→ **DIRECTIONS**: Look through the listing for the word "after". Copy each line that has it.

====

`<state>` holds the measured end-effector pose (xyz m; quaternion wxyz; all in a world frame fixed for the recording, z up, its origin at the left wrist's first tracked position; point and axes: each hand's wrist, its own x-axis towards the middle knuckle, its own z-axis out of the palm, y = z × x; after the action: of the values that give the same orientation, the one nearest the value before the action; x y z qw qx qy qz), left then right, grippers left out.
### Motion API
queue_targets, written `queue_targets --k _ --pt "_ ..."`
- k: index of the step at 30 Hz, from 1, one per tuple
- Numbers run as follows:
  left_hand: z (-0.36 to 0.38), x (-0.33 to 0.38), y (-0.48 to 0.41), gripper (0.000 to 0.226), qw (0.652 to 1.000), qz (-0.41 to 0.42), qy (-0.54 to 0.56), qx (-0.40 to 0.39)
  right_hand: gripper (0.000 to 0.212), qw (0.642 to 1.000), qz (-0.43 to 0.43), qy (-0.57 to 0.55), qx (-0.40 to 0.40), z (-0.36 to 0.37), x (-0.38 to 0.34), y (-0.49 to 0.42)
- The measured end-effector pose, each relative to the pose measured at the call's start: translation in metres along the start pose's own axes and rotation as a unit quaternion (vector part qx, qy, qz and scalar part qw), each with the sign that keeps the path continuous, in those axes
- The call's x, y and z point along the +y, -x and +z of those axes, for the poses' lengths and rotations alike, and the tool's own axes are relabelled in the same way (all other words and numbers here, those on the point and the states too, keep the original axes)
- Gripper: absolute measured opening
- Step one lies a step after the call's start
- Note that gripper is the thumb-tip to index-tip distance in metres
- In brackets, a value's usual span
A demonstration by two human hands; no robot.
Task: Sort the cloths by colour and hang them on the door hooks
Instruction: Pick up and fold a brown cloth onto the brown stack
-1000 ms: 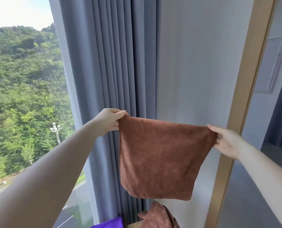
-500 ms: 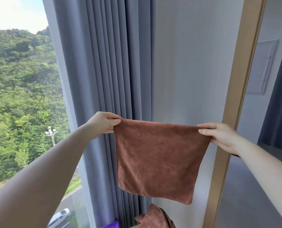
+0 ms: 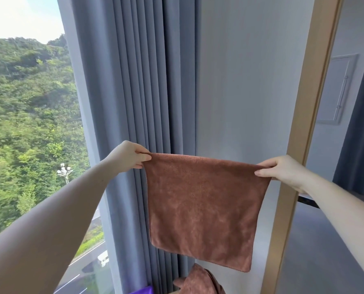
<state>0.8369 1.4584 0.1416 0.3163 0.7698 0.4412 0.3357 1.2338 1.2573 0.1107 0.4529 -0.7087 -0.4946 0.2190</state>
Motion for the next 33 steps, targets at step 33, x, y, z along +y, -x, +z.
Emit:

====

→ **SOLVED EXERCISE**:
`<state>` holds the measured end-effector pose (xyz m; quaternion wxyz; all in a world frame fixed for the recording, z up, its origin at the left wrist's first tracked position; point and axes: each hand's wrist, its own x-axis towards the middle knuckle, its own z-axis out of the palm, y = z × x; after the action: of the values that give the same orientation, the one nearest the value before the action; x y z qw qx qy qz), left then right, grippers left out.
- Step one lies a step after the call's start

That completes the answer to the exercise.